We walked up to our “apartment” at the Hotel Beacon, where I have frequented enough to have a friend in the bellhop, Victor, and it was like remembering who I was. The sky was ablaze with pink and that blueish gray purple that you only see during the most spectacular sunsets. And I wept. I wept for the dreamer I’m ushering to his dream at Lincoln Center. For the dreamers upon whom every dream he has have been built. I wept for the dreams I forgot were still buried inside of me so as to not risk being “too much” for people and spaces that are simply, not enough. Or, at least not mine. I wept for my mother, wishing she were here for the magic, too, but appreciating her being with the boys, as her New York stories and dreams flooded into me- this was HER home too; the place she came at the start and at the middle of her careers and life to overturn the stones, no matter how mossy. She is the ultimate dreamer, my mama. She teaches me that heartache should never hang around for long, and that wild belief should pulse through you like the drum of an orchestra playing your overture. That it’s never too late. That it’s never too big.

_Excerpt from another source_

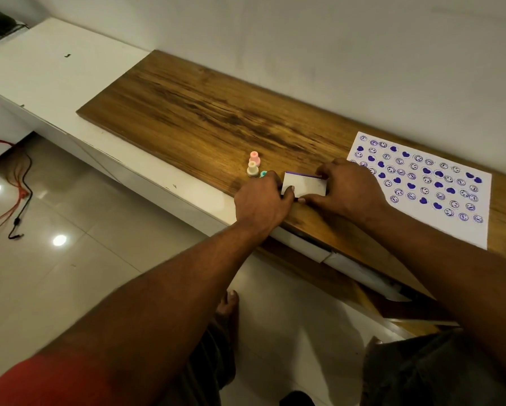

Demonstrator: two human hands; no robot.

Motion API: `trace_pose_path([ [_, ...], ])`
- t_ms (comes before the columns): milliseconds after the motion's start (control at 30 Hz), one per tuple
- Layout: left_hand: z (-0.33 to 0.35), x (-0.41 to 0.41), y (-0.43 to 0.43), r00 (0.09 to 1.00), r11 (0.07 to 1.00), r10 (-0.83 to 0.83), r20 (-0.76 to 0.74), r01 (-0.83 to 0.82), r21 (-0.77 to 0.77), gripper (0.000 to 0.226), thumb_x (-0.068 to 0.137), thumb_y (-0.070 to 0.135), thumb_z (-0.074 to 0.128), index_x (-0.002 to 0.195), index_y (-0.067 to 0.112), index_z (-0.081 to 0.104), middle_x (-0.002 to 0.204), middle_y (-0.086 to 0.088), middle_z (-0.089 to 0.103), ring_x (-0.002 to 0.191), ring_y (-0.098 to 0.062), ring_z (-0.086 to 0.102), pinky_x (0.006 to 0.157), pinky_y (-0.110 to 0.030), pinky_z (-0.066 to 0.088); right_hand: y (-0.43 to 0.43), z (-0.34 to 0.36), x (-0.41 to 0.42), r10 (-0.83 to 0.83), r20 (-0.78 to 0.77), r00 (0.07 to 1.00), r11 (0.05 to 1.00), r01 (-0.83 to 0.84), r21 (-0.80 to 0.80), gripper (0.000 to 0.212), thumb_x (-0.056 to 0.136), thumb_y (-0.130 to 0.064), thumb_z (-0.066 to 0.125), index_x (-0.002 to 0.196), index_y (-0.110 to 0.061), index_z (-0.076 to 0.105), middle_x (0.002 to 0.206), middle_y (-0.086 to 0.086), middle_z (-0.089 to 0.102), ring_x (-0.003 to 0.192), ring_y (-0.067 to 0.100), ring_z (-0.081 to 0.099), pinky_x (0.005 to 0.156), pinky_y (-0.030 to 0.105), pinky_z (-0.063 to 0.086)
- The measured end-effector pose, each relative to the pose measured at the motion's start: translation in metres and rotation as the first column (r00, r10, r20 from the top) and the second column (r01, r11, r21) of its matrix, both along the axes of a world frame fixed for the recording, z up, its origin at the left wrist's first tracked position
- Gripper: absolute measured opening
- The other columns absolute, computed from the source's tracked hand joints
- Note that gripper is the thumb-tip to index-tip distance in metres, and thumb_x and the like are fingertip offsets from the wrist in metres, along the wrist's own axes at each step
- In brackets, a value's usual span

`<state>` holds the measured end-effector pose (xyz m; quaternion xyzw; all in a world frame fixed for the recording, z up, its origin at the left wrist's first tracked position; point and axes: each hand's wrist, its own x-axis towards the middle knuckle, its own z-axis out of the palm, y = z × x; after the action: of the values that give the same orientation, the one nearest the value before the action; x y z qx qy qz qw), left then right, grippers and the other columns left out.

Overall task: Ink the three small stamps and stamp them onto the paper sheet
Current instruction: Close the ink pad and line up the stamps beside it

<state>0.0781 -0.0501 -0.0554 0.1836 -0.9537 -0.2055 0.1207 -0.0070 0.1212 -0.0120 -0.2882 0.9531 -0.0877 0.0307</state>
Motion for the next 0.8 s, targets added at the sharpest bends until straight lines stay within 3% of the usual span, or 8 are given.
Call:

Today, we drop my baby off. I’m ready. He’s CERTAINLY ready. I’m in awe of him. And grateful to him. Because what he’s doing, and what he’s forced ME to do by doing it, has shaken something in me and reminded me of who the fuck I am, by boldly standing in who he is:
I am Isabeau Miller. I am the wanted daughter of a line of anointed creators and adventurers who co-create worlds that are worthy of the beauty they end up attracting. I’m a story teller. I’m a believer. I’m worthy. Safe. Protected. And ready to chase the dreams I’ve always held. The ones that have always been and will always be meant for me. I’m carried by the past, anchored in the present and boldly and curiously heading towards the future. With my son leading the way.
What a gift. What a life. What a needed and cherished reminder that no matter how long it’s been since we’ve seen ourselves, we’re still in there, just waiting for the dreamer to come home. And, I have.